(ENTRIES PROVIDED begins)
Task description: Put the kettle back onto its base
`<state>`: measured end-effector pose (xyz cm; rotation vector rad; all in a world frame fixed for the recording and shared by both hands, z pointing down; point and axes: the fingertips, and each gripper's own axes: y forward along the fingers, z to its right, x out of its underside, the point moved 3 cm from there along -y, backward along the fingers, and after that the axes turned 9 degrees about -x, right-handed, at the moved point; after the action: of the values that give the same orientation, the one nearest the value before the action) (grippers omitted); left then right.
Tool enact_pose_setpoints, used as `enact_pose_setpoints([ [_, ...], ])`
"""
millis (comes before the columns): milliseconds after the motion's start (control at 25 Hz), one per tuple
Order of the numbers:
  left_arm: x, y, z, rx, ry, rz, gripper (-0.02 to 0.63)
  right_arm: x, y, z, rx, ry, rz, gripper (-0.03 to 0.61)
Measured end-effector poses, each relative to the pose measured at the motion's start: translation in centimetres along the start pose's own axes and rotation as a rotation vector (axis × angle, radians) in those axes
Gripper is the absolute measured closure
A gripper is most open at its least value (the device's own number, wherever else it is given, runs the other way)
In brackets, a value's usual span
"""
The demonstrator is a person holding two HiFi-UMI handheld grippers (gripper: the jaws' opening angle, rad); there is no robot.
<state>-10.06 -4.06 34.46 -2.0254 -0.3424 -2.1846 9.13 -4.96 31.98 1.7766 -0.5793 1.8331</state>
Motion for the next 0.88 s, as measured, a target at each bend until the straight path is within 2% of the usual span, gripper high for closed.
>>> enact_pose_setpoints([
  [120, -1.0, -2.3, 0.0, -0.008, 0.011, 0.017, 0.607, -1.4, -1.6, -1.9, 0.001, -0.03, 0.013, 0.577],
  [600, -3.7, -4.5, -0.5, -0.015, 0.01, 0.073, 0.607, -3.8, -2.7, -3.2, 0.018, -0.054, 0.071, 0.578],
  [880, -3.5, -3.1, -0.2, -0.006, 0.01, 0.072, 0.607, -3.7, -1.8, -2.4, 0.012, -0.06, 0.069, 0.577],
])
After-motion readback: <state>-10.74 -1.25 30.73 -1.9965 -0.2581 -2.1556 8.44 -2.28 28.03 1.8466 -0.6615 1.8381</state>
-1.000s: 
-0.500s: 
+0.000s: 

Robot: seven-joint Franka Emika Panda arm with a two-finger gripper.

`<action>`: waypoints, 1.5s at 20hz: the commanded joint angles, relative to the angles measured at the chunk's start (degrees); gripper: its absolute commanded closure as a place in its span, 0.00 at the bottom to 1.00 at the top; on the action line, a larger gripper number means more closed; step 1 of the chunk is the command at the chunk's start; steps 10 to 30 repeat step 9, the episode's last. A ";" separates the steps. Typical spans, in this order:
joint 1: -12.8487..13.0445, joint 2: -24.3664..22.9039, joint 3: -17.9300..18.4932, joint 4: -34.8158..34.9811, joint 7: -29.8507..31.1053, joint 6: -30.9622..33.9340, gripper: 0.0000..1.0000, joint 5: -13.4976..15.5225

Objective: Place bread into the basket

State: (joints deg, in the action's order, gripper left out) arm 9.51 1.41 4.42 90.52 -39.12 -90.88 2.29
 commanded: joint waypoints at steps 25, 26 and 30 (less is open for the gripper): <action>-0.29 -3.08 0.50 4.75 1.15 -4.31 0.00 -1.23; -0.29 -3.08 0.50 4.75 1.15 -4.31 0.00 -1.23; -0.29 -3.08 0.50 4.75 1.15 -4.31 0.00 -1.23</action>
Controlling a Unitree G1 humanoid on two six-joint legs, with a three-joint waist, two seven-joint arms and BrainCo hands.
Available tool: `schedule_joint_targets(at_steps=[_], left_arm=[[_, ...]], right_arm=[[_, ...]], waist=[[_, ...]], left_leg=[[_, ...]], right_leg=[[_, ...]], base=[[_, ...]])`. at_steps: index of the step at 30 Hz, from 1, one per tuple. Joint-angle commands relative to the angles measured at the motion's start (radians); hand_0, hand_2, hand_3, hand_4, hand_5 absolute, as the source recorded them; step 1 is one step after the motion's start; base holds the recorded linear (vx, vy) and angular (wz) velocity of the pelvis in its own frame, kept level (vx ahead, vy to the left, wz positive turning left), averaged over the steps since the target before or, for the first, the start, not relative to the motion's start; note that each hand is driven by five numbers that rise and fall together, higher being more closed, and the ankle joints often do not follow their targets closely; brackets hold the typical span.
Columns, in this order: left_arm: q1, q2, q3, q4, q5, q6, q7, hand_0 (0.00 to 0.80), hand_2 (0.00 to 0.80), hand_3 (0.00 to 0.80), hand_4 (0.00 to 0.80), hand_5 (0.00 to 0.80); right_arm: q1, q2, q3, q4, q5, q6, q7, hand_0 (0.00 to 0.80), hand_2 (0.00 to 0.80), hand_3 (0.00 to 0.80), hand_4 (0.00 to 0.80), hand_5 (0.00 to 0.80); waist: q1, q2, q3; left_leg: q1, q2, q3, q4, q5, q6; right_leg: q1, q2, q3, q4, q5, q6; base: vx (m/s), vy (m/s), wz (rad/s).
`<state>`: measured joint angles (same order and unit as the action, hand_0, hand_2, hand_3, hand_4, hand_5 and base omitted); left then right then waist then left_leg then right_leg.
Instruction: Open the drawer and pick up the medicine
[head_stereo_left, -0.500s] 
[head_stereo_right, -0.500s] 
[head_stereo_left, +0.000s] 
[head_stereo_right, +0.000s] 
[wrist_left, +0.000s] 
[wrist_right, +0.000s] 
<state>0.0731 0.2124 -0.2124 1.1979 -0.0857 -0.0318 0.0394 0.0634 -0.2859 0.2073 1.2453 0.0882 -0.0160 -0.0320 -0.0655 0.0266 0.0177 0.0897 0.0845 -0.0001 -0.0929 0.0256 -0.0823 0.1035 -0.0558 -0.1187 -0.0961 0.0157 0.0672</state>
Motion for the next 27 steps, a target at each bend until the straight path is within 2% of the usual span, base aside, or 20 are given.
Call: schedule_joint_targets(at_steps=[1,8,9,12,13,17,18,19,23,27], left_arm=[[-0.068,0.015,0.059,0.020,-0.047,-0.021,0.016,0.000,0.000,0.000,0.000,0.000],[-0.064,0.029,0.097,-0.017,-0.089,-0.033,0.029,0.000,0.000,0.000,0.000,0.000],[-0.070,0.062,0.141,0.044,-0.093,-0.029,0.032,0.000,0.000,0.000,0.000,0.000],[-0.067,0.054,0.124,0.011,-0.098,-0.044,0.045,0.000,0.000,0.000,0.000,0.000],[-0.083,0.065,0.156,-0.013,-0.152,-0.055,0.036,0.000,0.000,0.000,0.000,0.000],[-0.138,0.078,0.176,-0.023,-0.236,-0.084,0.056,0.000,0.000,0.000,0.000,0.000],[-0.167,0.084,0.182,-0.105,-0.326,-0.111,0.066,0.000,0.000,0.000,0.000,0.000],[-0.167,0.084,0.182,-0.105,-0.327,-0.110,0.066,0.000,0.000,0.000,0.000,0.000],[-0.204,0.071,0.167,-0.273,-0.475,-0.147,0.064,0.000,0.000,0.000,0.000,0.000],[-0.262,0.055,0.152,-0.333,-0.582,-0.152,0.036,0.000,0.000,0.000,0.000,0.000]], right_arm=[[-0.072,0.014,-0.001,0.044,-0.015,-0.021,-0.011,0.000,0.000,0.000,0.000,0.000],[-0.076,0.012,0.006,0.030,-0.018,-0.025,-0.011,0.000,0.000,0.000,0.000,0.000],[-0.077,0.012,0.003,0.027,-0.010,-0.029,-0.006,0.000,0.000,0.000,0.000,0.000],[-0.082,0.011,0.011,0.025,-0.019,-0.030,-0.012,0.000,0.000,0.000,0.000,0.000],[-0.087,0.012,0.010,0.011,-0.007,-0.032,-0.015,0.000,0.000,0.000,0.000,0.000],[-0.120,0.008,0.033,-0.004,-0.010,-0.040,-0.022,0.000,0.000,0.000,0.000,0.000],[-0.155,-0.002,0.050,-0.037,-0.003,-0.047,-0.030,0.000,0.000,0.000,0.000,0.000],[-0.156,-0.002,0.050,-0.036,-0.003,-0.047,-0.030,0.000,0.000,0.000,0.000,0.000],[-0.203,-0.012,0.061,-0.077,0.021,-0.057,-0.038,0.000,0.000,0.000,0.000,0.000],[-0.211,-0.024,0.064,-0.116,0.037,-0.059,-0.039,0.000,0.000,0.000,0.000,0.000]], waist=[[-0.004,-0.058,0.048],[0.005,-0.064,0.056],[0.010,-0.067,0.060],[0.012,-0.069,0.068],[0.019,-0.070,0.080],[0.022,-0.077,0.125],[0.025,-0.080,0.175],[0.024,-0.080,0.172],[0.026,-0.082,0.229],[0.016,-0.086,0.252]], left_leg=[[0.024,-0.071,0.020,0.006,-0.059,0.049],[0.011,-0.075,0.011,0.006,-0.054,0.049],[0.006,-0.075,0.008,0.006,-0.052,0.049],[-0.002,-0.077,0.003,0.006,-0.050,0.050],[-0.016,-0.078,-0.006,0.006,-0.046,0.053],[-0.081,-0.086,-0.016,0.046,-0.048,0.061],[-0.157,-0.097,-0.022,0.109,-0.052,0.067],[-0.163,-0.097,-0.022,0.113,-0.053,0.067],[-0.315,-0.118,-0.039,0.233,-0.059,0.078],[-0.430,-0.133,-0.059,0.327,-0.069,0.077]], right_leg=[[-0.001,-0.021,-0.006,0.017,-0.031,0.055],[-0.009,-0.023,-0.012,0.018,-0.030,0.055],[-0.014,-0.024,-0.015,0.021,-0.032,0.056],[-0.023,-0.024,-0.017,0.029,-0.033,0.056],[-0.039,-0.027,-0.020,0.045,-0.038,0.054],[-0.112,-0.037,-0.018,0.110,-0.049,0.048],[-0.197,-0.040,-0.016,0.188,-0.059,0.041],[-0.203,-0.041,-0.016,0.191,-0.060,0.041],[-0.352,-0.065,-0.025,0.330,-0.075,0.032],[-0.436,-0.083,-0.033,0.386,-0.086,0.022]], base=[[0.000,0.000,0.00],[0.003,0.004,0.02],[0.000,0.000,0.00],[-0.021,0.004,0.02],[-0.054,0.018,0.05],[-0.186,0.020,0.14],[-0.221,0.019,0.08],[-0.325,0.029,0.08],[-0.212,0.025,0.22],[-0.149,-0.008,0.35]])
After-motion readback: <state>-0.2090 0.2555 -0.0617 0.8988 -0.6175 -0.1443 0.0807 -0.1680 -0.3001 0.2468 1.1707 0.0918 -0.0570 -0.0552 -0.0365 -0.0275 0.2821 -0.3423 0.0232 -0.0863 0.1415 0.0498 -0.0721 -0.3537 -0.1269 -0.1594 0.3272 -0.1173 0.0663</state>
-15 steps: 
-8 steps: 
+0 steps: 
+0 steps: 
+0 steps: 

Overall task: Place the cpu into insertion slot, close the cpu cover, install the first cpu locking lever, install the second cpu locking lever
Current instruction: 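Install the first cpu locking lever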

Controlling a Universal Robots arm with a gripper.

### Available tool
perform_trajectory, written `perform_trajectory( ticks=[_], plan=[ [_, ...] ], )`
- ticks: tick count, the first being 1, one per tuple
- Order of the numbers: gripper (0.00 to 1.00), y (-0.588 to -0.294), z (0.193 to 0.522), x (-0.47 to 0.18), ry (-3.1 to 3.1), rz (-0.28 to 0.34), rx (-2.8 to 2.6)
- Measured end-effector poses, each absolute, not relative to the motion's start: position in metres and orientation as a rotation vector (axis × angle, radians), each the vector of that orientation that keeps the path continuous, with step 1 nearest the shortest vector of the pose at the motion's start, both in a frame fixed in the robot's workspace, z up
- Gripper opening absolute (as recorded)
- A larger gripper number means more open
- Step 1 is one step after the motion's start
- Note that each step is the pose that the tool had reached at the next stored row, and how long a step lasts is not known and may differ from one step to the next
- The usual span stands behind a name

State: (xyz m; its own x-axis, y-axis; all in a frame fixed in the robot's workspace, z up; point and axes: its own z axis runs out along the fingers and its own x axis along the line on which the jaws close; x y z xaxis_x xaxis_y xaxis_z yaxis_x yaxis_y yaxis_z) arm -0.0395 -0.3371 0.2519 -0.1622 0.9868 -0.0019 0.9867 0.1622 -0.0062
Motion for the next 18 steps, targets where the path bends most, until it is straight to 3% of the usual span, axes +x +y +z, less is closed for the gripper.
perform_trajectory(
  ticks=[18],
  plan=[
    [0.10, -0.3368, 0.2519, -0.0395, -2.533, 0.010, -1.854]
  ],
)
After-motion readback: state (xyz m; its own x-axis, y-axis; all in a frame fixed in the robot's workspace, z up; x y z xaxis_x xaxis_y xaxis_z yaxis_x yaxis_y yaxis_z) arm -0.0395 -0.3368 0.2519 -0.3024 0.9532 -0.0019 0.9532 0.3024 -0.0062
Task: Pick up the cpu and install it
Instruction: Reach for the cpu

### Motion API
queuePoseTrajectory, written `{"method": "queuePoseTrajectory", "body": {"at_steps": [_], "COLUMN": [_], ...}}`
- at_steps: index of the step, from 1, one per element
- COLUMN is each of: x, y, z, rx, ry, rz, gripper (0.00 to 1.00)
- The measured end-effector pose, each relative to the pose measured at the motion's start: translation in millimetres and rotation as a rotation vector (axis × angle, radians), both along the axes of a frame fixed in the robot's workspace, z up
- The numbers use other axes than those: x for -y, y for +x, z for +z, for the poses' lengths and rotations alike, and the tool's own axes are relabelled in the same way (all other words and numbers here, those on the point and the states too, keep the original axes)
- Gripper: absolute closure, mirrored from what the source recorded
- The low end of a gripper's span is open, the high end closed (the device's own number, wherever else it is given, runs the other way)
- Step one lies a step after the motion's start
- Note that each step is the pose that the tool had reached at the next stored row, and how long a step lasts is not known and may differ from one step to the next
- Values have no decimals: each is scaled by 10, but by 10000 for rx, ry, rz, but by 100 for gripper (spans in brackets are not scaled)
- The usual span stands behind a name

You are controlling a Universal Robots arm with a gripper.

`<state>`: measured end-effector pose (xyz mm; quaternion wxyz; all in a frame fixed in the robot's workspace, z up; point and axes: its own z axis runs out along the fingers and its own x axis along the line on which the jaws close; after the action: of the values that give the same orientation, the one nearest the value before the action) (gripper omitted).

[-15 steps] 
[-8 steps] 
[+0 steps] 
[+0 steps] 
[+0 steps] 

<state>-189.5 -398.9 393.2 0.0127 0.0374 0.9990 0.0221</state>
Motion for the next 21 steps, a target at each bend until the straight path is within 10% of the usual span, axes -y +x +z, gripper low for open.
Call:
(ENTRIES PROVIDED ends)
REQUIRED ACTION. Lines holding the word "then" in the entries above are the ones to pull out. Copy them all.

TASK SOLUTION.
`<state>`: measured end-effector pose (xyz cm; rotation vector rad; all in a world frame fixed for the recording and shared by both hands, z pointing down; point and axes: the fingertips, and each gripper's own axes: y forward along the fingers, z to its right, x out of its underside, the point moved 3 cm from there along -y, backward along the fingers, and after that the axes turned 9 degrees about -x, right-handed, at the moved point; after the action: of the values that give the same orientation, the one nearest the value before the action) (grippers omitted); left then right.
`<state>`: measured joint angles (same order and unit as the action, hand_0, hand_2, hand_3, hand_4, hand_5 and base omitted); left then right then waist then left_leg then right_leg.

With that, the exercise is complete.